10 min readMar 4, 2021

A closer look at BFS, DFS, Dijkstra’s Algorithm, Best FS, and A* Search

As we go about our daily lives, we often see graph search algorithms at work. How does a robot navigate around a maze? How does Google Maps determine the shortest route to your destination? How do companies like LinkedIn or Facebook compute the degree of connections in social graphs? Without graph search algorithms, all these things we take for granted would not exist.

But what are the driving ideas behind these programs? While often looked upon as complicated, the basic ideas behind graph search algorithms like DFS, BFS, Dijkstra’s algorithm, Best FS, and A* search are actually quite simple.

Before we start, we need to introduce some graph terminology.

A graph is either undirected (edges go both directions) or directed (edges go in the specified direction only).
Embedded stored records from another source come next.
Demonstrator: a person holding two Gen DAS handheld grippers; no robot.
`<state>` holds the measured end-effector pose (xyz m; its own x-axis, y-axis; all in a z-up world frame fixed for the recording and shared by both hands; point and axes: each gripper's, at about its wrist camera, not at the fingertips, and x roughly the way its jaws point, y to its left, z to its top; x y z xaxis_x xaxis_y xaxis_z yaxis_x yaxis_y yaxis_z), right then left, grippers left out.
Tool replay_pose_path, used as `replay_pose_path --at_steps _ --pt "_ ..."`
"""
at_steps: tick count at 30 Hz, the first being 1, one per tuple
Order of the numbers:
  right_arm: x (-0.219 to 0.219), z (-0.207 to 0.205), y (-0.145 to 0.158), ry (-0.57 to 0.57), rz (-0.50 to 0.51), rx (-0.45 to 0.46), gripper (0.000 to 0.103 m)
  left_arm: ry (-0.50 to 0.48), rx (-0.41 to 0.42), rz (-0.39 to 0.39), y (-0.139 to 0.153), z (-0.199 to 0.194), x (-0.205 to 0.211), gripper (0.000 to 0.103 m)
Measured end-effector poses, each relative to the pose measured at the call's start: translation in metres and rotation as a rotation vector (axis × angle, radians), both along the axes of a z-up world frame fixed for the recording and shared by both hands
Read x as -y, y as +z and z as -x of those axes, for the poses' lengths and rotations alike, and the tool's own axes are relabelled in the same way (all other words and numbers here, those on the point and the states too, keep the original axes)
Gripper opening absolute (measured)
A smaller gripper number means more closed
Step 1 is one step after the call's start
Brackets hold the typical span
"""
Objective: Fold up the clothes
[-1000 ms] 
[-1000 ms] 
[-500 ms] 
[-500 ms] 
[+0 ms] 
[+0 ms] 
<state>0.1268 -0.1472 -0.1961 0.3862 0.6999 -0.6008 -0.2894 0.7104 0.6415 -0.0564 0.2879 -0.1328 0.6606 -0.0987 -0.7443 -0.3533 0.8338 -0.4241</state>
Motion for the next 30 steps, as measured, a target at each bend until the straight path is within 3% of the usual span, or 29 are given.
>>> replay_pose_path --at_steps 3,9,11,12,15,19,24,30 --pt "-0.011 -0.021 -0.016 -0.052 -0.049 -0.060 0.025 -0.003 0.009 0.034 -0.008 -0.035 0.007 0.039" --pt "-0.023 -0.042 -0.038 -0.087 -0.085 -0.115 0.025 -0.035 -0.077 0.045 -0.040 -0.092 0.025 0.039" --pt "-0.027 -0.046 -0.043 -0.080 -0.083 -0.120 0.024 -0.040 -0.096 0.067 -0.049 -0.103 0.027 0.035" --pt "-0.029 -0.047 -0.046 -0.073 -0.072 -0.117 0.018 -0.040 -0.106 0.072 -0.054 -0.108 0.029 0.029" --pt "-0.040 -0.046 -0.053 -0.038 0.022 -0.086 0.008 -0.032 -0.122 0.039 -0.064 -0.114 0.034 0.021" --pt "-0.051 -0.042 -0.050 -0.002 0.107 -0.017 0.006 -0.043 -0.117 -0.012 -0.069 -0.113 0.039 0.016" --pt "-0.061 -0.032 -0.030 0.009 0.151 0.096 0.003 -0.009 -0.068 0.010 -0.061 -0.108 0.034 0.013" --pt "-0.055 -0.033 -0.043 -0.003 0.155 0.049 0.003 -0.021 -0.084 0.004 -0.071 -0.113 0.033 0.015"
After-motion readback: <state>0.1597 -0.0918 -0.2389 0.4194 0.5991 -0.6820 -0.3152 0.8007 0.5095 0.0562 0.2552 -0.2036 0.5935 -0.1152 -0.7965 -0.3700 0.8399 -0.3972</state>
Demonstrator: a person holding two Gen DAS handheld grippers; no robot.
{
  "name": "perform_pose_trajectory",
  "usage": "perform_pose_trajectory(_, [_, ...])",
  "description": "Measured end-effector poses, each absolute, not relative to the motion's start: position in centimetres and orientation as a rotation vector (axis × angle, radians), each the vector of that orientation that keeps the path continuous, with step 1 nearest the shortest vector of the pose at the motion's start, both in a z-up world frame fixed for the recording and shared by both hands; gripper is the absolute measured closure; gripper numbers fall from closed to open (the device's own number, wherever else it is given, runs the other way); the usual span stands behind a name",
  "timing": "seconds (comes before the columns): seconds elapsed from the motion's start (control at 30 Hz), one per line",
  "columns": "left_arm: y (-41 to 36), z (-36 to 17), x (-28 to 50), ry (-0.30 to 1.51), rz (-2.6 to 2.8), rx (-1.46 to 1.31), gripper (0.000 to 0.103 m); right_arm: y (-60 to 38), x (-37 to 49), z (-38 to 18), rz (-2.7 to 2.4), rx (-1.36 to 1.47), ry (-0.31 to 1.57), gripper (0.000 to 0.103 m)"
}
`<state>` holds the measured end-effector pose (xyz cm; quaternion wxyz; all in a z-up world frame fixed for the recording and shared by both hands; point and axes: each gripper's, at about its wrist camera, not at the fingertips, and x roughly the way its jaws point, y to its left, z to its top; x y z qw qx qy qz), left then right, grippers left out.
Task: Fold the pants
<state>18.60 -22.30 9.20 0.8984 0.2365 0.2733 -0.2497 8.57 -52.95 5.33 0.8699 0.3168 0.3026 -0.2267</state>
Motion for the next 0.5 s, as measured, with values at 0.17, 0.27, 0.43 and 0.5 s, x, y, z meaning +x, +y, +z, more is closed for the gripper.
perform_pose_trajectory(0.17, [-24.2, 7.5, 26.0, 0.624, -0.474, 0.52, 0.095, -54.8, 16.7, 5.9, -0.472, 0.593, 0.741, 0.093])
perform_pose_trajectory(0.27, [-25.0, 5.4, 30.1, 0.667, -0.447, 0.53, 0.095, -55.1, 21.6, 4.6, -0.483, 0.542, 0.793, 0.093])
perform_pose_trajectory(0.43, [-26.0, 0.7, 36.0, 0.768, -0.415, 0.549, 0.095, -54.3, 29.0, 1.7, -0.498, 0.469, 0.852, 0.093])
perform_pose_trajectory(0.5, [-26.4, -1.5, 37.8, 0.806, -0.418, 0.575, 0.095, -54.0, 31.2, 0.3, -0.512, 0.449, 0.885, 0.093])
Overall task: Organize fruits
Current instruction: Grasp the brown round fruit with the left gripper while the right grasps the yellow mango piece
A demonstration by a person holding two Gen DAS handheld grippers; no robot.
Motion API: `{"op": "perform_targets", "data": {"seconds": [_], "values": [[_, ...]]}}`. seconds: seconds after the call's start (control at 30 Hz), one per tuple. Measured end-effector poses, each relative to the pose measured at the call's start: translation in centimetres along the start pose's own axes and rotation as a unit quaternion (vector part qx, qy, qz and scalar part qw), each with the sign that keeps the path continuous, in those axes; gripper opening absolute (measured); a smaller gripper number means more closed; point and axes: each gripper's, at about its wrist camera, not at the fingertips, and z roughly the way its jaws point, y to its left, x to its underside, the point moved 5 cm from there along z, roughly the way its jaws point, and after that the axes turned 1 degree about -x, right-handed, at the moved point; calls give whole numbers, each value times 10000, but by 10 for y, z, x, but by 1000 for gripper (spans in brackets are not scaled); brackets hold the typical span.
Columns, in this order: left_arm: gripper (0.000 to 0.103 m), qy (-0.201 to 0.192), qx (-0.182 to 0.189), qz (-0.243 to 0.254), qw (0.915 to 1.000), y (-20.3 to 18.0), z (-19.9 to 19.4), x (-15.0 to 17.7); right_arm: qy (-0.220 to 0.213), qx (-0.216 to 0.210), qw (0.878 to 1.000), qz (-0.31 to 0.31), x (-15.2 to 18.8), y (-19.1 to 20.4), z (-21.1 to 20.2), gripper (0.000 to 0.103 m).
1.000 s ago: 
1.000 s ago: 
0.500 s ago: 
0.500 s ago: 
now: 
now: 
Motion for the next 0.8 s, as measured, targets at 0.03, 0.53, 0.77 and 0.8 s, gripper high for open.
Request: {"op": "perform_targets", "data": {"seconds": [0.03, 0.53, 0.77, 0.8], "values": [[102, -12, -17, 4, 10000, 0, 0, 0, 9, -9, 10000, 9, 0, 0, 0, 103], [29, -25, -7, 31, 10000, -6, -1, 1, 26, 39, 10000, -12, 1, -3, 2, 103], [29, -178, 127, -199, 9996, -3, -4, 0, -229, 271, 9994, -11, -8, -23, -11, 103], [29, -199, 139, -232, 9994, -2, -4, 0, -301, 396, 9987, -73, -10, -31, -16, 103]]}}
This is useful in maps when we are determining how to get from one destination to another with the cheapest airfare; in this case, we would use a directed graph where the nodes are cities and the edges are the air routes. These edges can be weighted (given a value), which represents the cost of traversing a particular edge; in our example, the weights are the costs of air fares between cities.

DFS vs. BFS

The two most elementary graph search algorithms are depth first search (DFS) and breadth first search (BFS). DFS traverses a graph by going through an entire branch before backtracking to the nearest node whose neighbors have not been fully explored. BFS traverses a graph by fully exploring one level at a time.

Depth First Search

Suppose three people want to explore all the tunnels in a cave. Person 1 only brings pebbles, marking which paths he has been to before. However, he will eventually get surrounded by pebbles and will not be able to trace the way out of the cave (dying of starvation, exhaustion, etc). Person 2 only brings a rope, tying one end to the entrance of the cave and holding the other end while exploring the cave. He will be able to explore some tunnels, but he will not be able to explore everything as he is unable to remember which paths he has already explored. However, he will be able to get back out by following the rope. Person 3 brings both the pebbles and the rope; he succeeds in fully exploring the cave, as he can mark where he has been before, and can also retrace his steps to the last intersection he has not fully explored, eventually getting back to the entrance of the cave using the rope.

The rope functions as the stack data structure, which follows last in, first out (LIFO) order where the most recently added items are retrieved first, as in a stack of plates. This keeps track of which paths have not been fully explored. The pebbles represent the visited list that contains the nodes that have been explored so that the program does not re-explore them.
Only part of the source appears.